Антипкин пообещал выяснить, что удастся и перезвонить. Пока он занимался этим делом, я сходил до ближайшего журнального киоска и купил свежие номера некоторых рекламных изданий. Пробежался по своим разделам и быстро определил новичков. Их было двое. Мой приятель-нологовик позвонил в конце дня и сообщил название фирмы, которую в конце марта этого года зарегистрировал Гриша Извеков. Ее название я уже знал из рекламной прессы, оно было одним из тех двух новых.
На фирме меня ждали, и как не обманул меня Гриша, с нетерпением.

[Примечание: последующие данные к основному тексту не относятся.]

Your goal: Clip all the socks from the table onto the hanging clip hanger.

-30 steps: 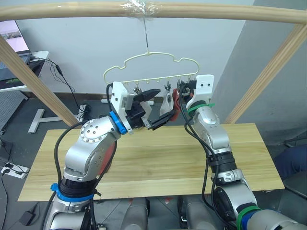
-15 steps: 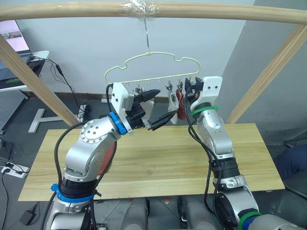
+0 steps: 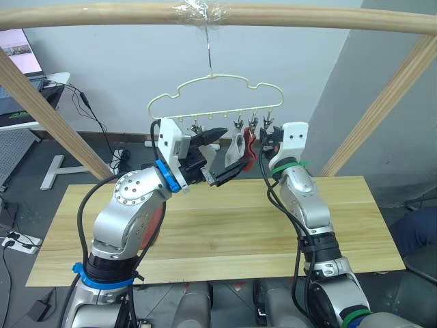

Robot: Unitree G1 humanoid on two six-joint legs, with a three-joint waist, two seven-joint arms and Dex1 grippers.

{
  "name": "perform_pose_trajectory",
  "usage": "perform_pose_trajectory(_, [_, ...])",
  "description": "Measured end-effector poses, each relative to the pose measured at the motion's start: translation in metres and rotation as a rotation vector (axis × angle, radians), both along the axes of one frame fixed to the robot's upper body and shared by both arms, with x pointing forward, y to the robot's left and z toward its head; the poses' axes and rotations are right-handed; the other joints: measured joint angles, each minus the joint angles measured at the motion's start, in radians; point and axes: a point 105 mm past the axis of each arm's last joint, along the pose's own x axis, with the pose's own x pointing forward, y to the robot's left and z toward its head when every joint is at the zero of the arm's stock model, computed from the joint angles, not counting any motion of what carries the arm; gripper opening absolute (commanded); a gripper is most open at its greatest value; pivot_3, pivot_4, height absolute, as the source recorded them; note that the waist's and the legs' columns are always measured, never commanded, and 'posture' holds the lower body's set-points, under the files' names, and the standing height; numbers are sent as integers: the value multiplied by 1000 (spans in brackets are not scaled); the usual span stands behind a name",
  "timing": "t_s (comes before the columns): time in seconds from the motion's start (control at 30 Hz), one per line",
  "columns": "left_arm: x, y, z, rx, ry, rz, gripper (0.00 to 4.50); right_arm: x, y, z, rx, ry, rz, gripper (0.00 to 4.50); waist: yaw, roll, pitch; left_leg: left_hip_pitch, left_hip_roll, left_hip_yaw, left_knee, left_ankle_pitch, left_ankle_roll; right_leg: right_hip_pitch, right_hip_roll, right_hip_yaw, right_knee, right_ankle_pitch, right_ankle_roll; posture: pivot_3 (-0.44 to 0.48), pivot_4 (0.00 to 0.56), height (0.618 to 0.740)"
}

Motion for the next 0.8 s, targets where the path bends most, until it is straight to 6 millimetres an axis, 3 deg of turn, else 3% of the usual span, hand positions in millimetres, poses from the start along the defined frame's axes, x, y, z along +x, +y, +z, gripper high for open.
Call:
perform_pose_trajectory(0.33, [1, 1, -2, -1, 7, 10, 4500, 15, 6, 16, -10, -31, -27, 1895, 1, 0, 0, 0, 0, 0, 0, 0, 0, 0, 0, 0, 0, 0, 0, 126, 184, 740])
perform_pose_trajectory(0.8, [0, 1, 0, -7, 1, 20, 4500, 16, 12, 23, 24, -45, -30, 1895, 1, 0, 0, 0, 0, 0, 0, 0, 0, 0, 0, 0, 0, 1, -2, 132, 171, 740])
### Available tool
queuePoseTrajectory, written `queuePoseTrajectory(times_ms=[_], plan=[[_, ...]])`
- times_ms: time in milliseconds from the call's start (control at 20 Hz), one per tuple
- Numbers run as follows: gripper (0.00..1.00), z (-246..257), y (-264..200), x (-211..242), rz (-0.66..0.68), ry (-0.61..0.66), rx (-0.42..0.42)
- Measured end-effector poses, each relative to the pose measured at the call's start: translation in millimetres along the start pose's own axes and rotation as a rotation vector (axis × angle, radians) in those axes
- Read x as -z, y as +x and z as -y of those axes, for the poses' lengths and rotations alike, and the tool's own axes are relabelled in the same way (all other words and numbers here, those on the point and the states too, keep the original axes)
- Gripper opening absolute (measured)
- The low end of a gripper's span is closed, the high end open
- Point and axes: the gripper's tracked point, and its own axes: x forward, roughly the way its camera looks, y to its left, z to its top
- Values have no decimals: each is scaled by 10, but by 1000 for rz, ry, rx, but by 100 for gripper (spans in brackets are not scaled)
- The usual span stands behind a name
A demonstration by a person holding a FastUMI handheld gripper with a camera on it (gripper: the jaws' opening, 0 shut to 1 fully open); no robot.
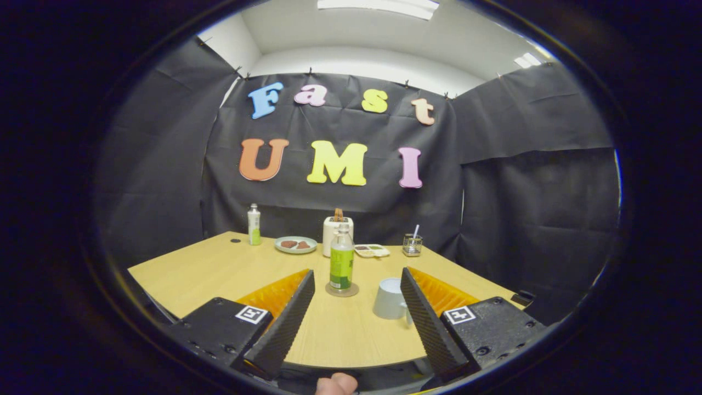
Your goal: Take the bottle from table, then pour the juice into the cup, finally place the bottle on the coaster
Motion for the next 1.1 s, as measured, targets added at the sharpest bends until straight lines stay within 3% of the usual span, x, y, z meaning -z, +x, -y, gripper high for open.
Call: queuePoseTrajectory(times_ms=[1100], plan=[[100, 92, -79, 119, -16, 0, 61]])
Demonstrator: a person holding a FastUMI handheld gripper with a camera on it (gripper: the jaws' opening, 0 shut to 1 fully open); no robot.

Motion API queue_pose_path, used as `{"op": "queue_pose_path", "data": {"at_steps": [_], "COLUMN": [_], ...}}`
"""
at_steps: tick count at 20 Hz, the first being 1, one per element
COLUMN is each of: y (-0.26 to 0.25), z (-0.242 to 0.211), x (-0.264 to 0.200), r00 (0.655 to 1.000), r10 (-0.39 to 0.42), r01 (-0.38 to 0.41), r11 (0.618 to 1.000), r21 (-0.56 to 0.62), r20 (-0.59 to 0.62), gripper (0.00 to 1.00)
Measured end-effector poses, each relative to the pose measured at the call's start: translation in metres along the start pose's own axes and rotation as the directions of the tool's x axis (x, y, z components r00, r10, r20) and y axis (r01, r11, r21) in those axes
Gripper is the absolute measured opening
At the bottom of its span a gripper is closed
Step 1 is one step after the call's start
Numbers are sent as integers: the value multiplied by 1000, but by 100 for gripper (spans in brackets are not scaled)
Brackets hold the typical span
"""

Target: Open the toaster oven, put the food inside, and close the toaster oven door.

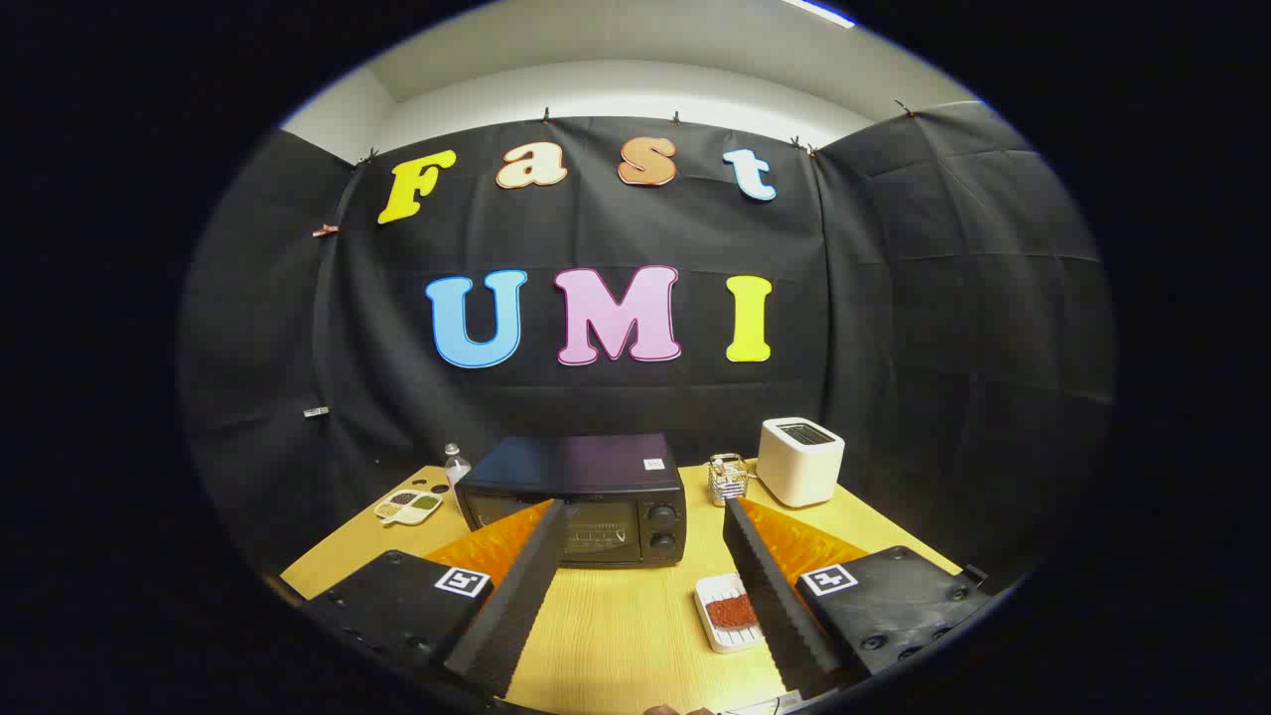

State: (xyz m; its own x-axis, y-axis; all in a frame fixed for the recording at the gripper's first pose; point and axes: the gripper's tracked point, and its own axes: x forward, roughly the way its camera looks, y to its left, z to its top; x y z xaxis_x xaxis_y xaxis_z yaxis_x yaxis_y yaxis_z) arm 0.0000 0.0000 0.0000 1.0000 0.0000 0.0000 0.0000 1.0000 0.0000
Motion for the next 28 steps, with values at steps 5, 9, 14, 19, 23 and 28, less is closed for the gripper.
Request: {"op": "queue_pose_path", "data": {"at_steps": [5, 9, 14, 19, 23, 28], "y": [4, 6, 14, 29, 52, 82], "z": [-3, -8, -15, -21, -19, -15], "x": [6, 10, 20, 43, 79, 129], "r00": [1000, 1000, 998, 997, 997, 998], "r10": [1, 2, 17, 29, 36, 45], "r01": [-1, -3, -19, -32, -37, -45], "r11": [1000, 1000, 999, 999, 999, 999], "r21": [-11, -18, -26, -33, -17, -4], "r20": [-13, -30, -56, -70, -66, -47], "gripper": [97, 97, 97, 97, 97, 97]}}
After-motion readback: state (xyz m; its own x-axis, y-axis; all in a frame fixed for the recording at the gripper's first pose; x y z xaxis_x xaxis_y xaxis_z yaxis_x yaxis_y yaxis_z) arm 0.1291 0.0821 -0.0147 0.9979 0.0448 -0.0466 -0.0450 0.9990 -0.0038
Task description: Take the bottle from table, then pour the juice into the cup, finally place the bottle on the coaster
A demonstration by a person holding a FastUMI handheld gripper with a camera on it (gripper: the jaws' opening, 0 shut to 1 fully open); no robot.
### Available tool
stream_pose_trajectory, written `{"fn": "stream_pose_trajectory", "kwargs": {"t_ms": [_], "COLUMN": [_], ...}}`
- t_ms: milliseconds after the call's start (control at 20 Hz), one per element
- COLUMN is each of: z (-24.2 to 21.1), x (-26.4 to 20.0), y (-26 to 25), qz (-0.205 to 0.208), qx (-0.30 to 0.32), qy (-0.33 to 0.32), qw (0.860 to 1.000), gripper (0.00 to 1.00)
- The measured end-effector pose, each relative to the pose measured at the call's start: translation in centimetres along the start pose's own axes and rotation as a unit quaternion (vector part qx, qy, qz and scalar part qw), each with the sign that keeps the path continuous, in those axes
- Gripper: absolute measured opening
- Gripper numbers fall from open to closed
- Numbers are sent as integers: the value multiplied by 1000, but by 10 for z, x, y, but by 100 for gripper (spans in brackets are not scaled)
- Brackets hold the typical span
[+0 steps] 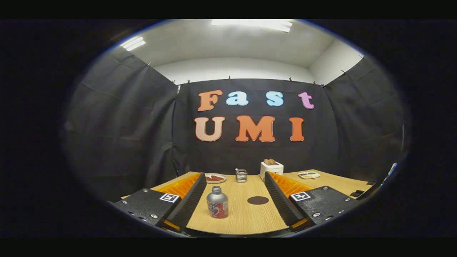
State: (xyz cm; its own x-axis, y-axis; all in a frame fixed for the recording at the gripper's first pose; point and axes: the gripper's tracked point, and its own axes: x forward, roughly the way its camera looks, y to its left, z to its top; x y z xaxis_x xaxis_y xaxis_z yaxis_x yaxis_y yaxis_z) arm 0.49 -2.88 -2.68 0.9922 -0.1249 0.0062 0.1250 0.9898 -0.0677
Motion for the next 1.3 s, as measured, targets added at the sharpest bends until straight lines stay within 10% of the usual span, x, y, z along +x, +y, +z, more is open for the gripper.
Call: {"fn": "stream_pose_trajectory", "kwargs": {"t_ms": [1300], "z": [-202], "x": [85], "y": [53], "qz": [28], "qx": [-13], "qy": [163], "qw": [986], "gripper": [82]}}
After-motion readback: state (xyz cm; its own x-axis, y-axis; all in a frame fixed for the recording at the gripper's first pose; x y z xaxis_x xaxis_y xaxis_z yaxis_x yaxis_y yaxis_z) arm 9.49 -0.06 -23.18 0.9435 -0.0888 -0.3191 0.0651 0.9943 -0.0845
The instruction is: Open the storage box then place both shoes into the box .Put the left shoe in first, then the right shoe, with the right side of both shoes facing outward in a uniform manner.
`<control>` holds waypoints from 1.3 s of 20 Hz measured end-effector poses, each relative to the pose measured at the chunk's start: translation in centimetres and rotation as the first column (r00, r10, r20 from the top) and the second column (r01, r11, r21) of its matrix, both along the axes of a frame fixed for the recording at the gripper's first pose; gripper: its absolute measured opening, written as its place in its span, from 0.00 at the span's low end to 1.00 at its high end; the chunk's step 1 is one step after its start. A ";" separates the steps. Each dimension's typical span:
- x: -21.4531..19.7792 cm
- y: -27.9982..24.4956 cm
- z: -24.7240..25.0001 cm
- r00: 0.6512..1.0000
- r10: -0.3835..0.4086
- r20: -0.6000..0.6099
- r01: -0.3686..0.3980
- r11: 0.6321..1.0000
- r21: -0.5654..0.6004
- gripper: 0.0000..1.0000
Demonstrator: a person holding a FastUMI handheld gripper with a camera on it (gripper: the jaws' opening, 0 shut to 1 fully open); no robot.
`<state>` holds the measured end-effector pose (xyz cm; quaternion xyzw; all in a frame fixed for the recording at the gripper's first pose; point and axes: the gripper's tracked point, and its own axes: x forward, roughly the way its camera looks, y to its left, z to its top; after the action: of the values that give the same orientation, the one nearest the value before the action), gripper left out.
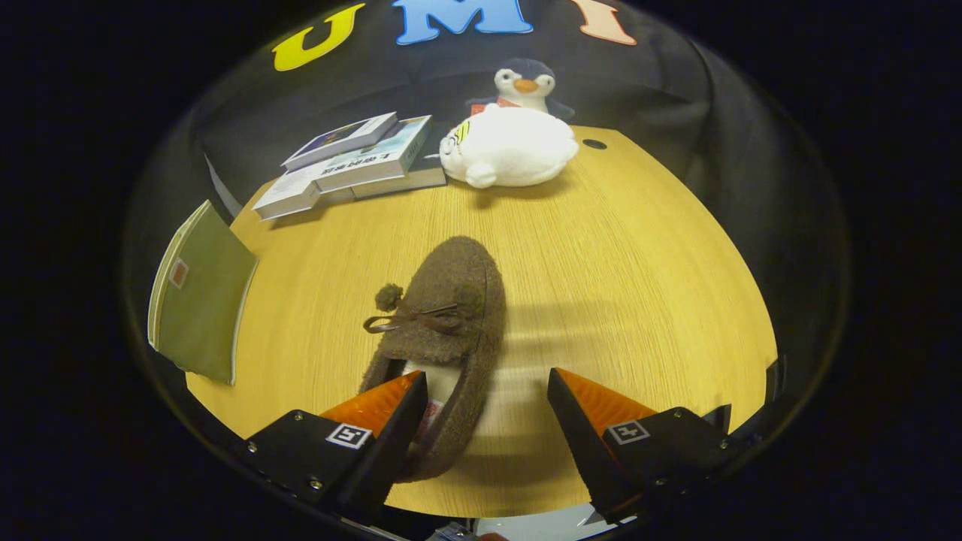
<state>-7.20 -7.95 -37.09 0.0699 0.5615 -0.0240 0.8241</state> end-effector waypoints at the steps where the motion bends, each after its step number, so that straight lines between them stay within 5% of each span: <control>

Я видел это по глазам своих сотрудников. Да, они ждали меня. Все кроме самого Гриши, взгляд его серых с неровными рыжеватыми кляксами глаз был напряженным и холодным, но если вглядеться внимательно, в них можно было заметить беспокойство. Оно пряталось в рыжих кляксах.
На крутящемся кресле главного бухгалтера восседала блондинка лет двадцати с очень небольшим хвостиком (это я о годах). Компьютер был включен, на мониторе высвечивалась одна из форм 1С. При моем появлении девушка встала и показала мне свои ровные зубки. Я поздоровался и критически осмотрел ее с ног до головы. Ничего, довольно симпатичная, и ноги у нее оказались действительно длинными.
Правда, об их стройности можно было только догадываться, девушка была в широких брюках. В принципе, она мне понравилась, но только внешне. Представилась она Альбиной Вячеславовной. Побеседовав с претенденткой на должность главного бухгалтера моей фирмы, я быстро понял, что до уровня Ядвиги ей еще работать, и работать. Я не стал вселять в Альбинину душу напрасных надежд и отправил ее восвояси.
Мне нужна была моя Ядвига, с ней мне было всегда легко и спокойно, от нее я не ждал удара в спину.
Григорий был крайне недоволен отставкой своей протеже.
– Возьми Альбину Вячеславовну себе, – предложил я.
– Как это? – Григорий сделал вид, что не понял.
– Главным бухгалтером в свою новую фирму, – пояснил я. – Или у тебя должность главбуха уже занята? Ну, конечно, с марта месяца работает фирма, без главбуха как? Тогда возьми ее офис-менеджером.
Будет тебе кофе подавать.
– Откуда вы?.. – Глаза у Гриши забегали, но он быстро взял себя в руки и сделал лицо независимым.